What’s Happening To Expat Pensions Post Brexit?
One of the most unpredictable outcomes of Brexit is the state of expat pensions. How is Brexit going to impact expat pensions in 2021?
How Brexit Might Impact Expat Pensions
One of the biggest issues facing the state of pensions belonging to UK expats is the degree of uncertainty regarding the matter. In Spain many expats are in two minds on various issues regarding Brexit. Amongst those issues is the fact that many UK residents own second homes in Spain while both countries share an uneasy truce over Gibraltar.
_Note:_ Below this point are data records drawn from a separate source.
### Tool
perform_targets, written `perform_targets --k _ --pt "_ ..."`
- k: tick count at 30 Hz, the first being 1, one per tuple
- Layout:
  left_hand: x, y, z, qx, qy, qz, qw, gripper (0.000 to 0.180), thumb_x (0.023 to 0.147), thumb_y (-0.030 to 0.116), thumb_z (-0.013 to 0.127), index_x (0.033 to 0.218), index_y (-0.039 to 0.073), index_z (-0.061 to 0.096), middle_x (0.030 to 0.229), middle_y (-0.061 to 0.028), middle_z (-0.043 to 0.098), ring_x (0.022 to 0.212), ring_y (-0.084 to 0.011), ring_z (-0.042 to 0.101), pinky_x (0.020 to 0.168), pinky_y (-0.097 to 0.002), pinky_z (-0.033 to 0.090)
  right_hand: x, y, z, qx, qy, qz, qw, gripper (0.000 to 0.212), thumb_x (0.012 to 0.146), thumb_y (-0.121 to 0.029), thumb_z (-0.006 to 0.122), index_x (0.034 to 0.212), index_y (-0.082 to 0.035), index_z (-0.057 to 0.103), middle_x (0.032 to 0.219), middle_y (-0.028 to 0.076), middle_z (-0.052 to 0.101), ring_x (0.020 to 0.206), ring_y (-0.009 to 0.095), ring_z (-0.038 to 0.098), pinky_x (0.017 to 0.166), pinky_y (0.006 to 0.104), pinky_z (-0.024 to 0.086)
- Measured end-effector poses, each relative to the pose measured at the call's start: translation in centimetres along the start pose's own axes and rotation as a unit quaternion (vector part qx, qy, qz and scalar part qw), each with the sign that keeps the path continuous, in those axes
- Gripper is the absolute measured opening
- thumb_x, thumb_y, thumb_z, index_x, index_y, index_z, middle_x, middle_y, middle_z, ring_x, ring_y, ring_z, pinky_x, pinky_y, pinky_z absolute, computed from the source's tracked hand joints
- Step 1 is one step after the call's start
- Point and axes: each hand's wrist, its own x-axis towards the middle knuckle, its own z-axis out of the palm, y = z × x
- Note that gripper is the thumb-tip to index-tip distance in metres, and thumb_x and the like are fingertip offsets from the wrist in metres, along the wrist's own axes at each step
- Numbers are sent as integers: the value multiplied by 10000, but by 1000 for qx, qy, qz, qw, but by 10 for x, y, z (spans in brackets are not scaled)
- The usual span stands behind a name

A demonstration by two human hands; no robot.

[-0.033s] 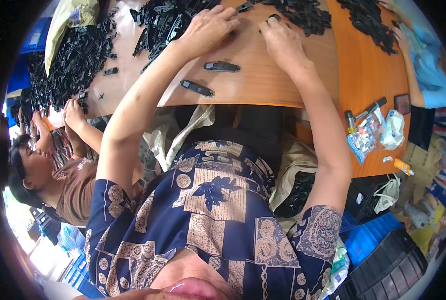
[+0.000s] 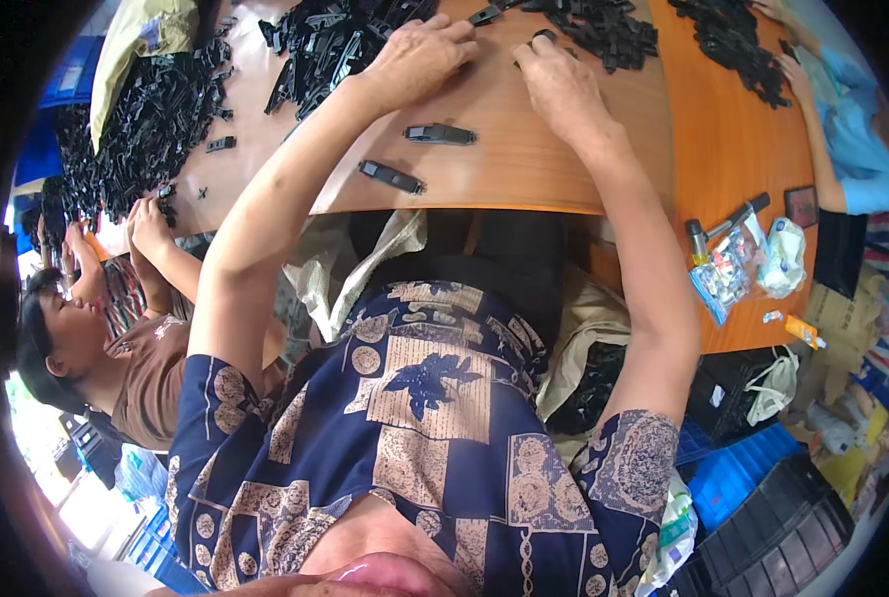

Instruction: The person assembles small black plastic buckle and clip components by hand at a table.

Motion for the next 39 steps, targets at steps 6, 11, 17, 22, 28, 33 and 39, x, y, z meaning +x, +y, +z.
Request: perform_targets --k 6,11,17,22,28,33,39 --pt "15 20 -3 -149 -175 -3 973 249 893 116 686 1138 149 652 1026 -85 709 1073 -325 676 901 -460 531 -38 1 -13 326 21 180 928 207 907 -117 670 1101 -55 635 1032 150 647 980 350 648 798 445 527" --pt "16 28 -3 -220 -178 18 959 295 883 163 716 1155 104 618 1111 -103 652 1059 -346 657 890 -476 517 -58 2 -24 152 24 83 985 186 891 -143 706 1056 -66 669 989 123 652 981 327 617 850 434 506" --pt "4 18 -12 -192 -104 -1 976 316 864 115 727 1157 56 622 1127 -112 590 1062 -328 640 896 -452 524 -54 2 -27 87 27 59 994 174 891 -175 713 1008 -52 673 958 96 630 944 316 617 824 433 518" --pt "-5 15 -8 -203 -107 -18 973 293 843 73 735 1119 48 641 1074 -100 607 1008 -326 657 864 -438 541 -31 -21 -32 117 -1 23 993 185 911 -219 695 959 -46 653 907 110 641 888 315 639 768 436 525" --pt "-13 9 3 -249 -74 -9 965 265 840 91 735 1083 44 642 1022 -107 617 939 -350 666 820 -454 551 -23 -29 -34 97 -75 11 992 212 925 -237 684 869 -55 591 753 122 648 728 340 666 644 453 521" --pt "-15 4 7 -285 -47 -27 957 233 834 124 749 1020 25 649 982 -121 609 914 -349 665 790 -458 551 -22 -36 -37 68 -96 37 992 248 927 -249 688 834 -61 555 720 114 647 681 328 668 595 452 514" --pt "-13 2 5 -289 -57 -20 955 237 832 124 746 1021 14 654 980 -114 621 905 -351 666 785 -459 547 -19 -38 -30 89 -92 43 991 252 918 -262 701 849 -62 563 722 123 650 699 337 676 608 461 523"
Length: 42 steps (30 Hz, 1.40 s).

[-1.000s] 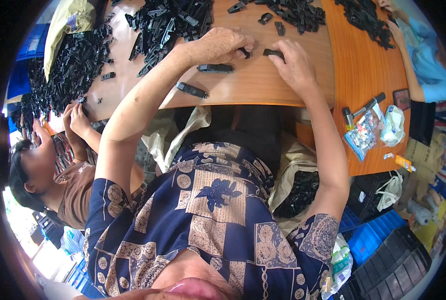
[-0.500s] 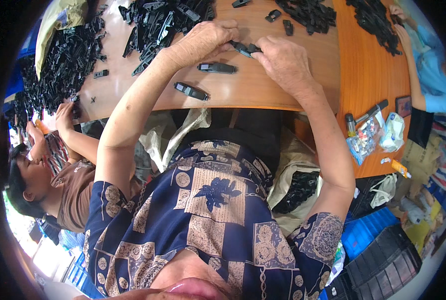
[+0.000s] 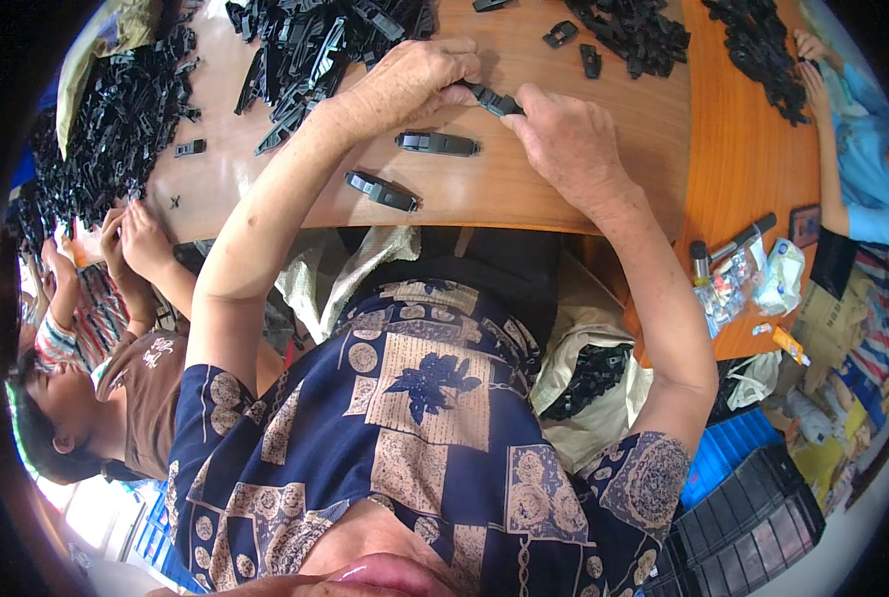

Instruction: The person assembles small black plastic buckle and clip components by hand at a table.

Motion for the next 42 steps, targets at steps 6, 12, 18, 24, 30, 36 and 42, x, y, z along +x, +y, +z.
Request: perform_targets --k 6,12,18,24,30,36,42 --pt "1 7 -1 -12 4 4 1000 244 828 92 728 1050 14 667 1022 -119 635 940 -354 663 832 -451 537 12 -8 20 52 48 18 997 247 913 -259 705 901 -40 592 800 169 679 756 406 669 653 497 528" --pt "-10 10 -41 104 14 -17 994 343 832 77 726 1164 70 644 1135 -115 623 1001 -339 663 865 -428 547 14 25 -11 171 28 94 980 326 930 -331 711 1001 -23 629 926 198 686 896 382 686 749 497 539" --pt "-10 -34 -76 307 -33 -67 949 228 822 104 664 1050 101 663 1040 -96 611 1050 -306 589 889 -396 491 27 62 -2 -68 82 108 988 265 973 -248 646 1141 -47 607 1084 184 653 978 397 684 795 508 560" --pt "3 -25 -77 234 -1 -46 971 204 834 99 674 1022 72 600 995 -149 659 1019 -338 629 884 -435 500 14 73 8 -39 80 110 990 228 991 -154 580 1203 -83 623 1090 180 655 1070 382 658 890 510 535" --pt "50 -7 0 31 -2 -189 982 589 884 175 699 1422 144 463 1083 -244 703 1028 -402 694 905 -478 564 -6 72 3 303 -3 165 939 291 993 -122 543 1270 -99 629 848 91 625 829 205 616 779 386 505" --pt "76 -13 19 64 -30 -239 968 484 970 278 635 1430 175 526 1090 -181 738 1002 -393 715 884 -486 576 -3 82 4 320 -40 201 925 258 965 -209 632 1179 -72 679 806 67 606 773 179 578 742 365 490" --pt "70 -3 -5 242 -69 -88 964 307 926 155 639 1231 138 610 1046 -168 687 933 -360 704 785 -432 573 -12 73 2 12 108 60 992 244 949 -257 678 1074 -47 686 918 121 628 833 276 644 738 407 505"
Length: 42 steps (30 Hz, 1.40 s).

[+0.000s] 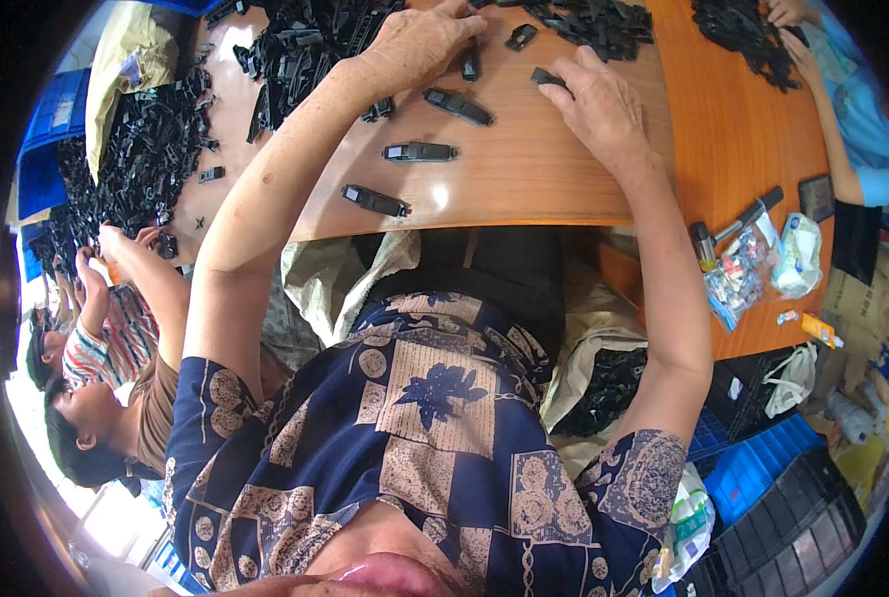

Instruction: The person assembles small black plastic buckle and clip components by hand at a table.

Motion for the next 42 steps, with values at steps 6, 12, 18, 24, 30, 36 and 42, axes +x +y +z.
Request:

There are also voices claiming that Brexit may force many expats to return home, which is a likely part of Brexit’s multi-layered strategy. What can be said with certainty is that in order to qualify for a full state pension, 35 years of national insurance contributions is required, while a minimum of 10 years will still get you something. In the past, working in the EU meant that pension contributions continued and the same was vice versa for EU citizens working in the UK. As of the finalisation of Brexit this all stands to change, although the UK government is keen on a deal that will ensure that things remain business as usual, mostly.
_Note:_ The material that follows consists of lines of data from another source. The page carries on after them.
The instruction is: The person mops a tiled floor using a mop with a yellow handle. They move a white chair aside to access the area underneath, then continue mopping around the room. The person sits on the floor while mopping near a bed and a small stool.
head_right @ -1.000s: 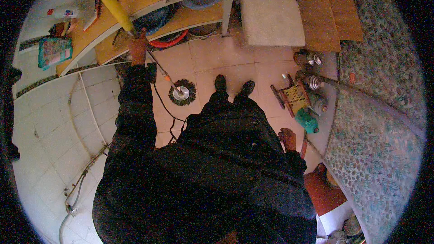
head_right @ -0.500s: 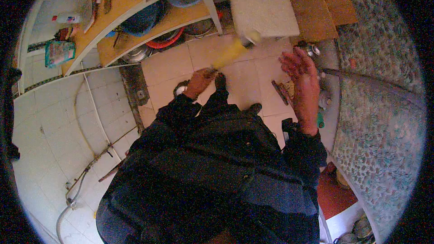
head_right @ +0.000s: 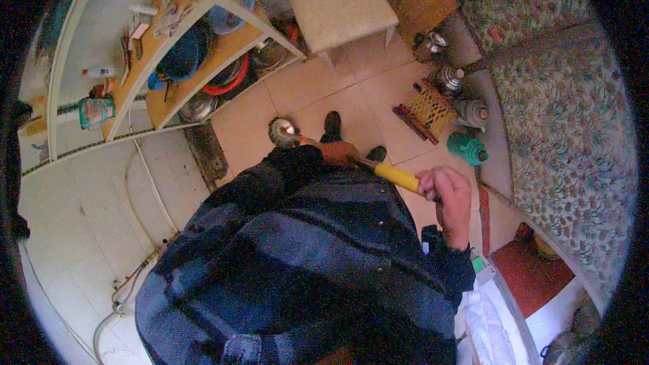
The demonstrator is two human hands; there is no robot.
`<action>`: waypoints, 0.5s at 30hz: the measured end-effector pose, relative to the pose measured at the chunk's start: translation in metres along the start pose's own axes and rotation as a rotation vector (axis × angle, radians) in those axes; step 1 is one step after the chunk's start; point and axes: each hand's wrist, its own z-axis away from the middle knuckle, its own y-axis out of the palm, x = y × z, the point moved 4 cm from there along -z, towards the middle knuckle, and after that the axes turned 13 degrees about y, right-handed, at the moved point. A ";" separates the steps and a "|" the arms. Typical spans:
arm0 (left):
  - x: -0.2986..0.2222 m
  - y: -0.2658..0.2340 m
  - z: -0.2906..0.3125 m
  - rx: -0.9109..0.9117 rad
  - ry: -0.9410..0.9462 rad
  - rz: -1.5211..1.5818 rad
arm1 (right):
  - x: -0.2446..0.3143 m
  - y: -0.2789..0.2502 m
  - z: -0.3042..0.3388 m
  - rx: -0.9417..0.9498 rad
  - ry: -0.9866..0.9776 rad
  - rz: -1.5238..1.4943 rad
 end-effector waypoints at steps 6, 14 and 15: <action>-0.028 -0.017 -0.071 0.199 0.046 -0.103 | -0.016 -0.025 0.073 -0.347 -0.168 -0.015; -0.074 -0.043 -0.148 0.234 0.308 -0.155 | 0.001 -0.030 0.128 -0.755 -0.291 -0.126; -0.078 -0.047 -0.148 0.195 0.334 -0.111 | 0.006 -0.028 0.128 -0.771 -0.296 -0.137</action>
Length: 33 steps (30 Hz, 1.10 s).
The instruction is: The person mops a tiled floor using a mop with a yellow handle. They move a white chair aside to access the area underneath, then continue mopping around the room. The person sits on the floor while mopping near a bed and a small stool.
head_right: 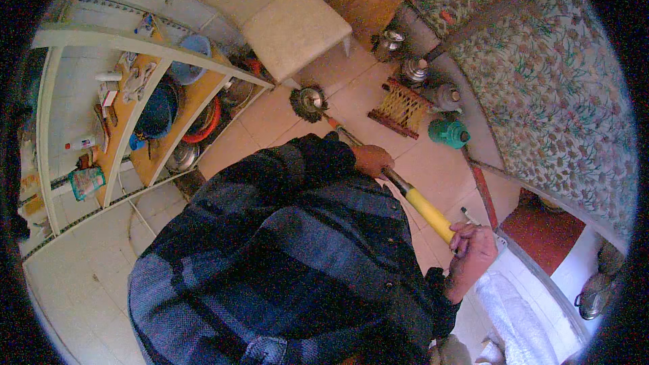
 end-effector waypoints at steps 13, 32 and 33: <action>0.038 -0.006 0.040 0.058 -0.063 0.115 | 0.007 0.045 -0.038 -0.153 0.090 0.195; 0.017 0.068 -0.070 0.451 -0.204 0.204 | -0.106 -0.121 -0.070 -0.009 0.569 -0.033; 0.007 0.074 -0.090 0.508 -0.161 0.206 | -0.103 -0.141 -0.062 -0.029 0.567 -0.025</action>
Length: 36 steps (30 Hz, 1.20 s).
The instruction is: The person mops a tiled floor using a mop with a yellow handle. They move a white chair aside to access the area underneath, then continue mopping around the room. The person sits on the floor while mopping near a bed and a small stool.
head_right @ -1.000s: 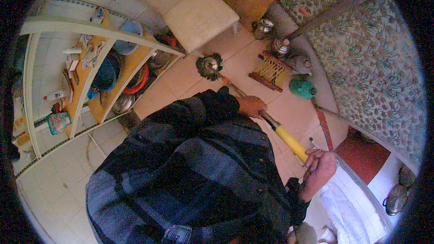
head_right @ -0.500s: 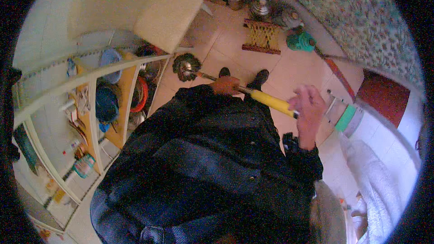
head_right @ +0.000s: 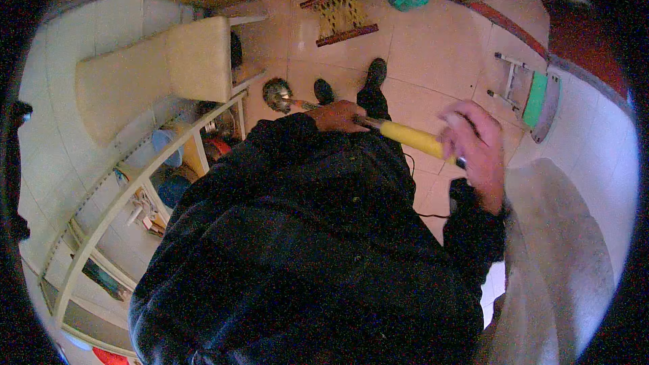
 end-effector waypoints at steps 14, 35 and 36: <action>-0.008 -0.037 -0.026 0.241 0.018 -0.252 | -0.065 0.007 0.060 -0.359 0.024 -0.187; 0.130 -0.083 0.056 0.038 -0.043 -0.561 | -0.003 0.139 0.033 -0.054 0.031 0.916; 0.130 -0.078 0.046 0.107 -0.026 -0.508 | -0.002 0.130 0.042 -0.055 0.038 0.875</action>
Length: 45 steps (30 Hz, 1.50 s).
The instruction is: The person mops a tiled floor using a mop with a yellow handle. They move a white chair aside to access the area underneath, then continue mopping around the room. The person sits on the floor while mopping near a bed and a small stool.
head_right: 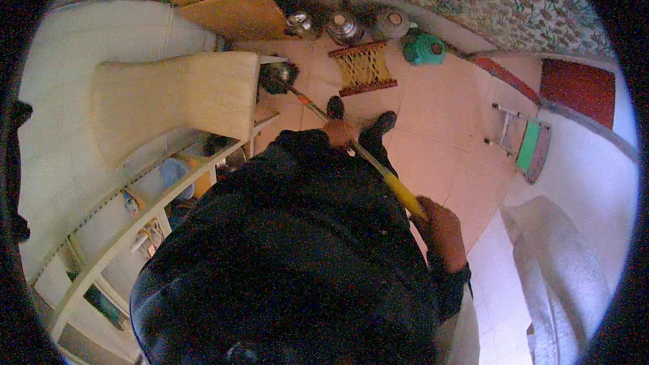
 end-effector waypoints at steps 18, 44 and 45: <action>-0.146 -0.066 -0.092 -0.103 0.115 0.032 | -0.126 -0.093 0.087 -0.181 0.162 -0.146; 0.014 -0.218 0.053 -0.623 -0.031 0.077 | 0.115 -0.150 -0.021 -0.691 -0.294 0.659; 0.027 -0.217 0.062 -0.684 -0.029 0.101 | 0.127 -0.146 -0.030 -0.684 -0.313 0.663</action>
Can Expats access their private pensions now?
The immediate response is, hard to say. Now that Brexit has been finalised, word has gotten out that certain banks will be closing their doors, only creating more uncertainty. For instance, it’s possible that a number of UK pension providers may stop making payments into EU bank accounts. The same thing can be seen in reverse with some UK banks closing expat accounts.
As if this information isn’t enough to cause anxiety and further fan the flames of uncertainty, then the predicted shifts in the currency value of the pound is sure to do just that, especially for retirees. A shift in the value of the pound can slightly and even significantly impact the lives of those living abroad. Suddenly eating out five times a week becomes only eating out three times a week, maybe even just twice. The uncertainty of Brexit’s impact on expat pensions means it might be time for those affected to diversify their financial portfolios. Some may go so far as to seek out income streams from Forex and online trading.
Some light at the end of the tunnel
It does however appear that there might be some light at the end of the tunnel as both the UK and EU governments have reached an agreement regarding pension increases. As part of the agreement, British pensioners residing in the EU will continue to receive the annual state pension increase – for 2021 it’s 2.5%. This agreement is also applicable to those residing in Norway, Iceland, Liechtenstein and Switzerland – all part of the European Economic Area.
Those who stay in countries like Australia, Canada, New Zealand and the US will not be entitled to the increase and can thus expect the value of their pension to decrease over time. This will emphasise the importance of financial portfolio diversification solutions to ensure they optimise their investment income. For sophisticated investors online trading may be an option. Examples include CFD (Contract For Difference) trading or speculative trading, which means that instead of buying stock, traders predict whether an applicable stock or a currency for that matter will rise or fall.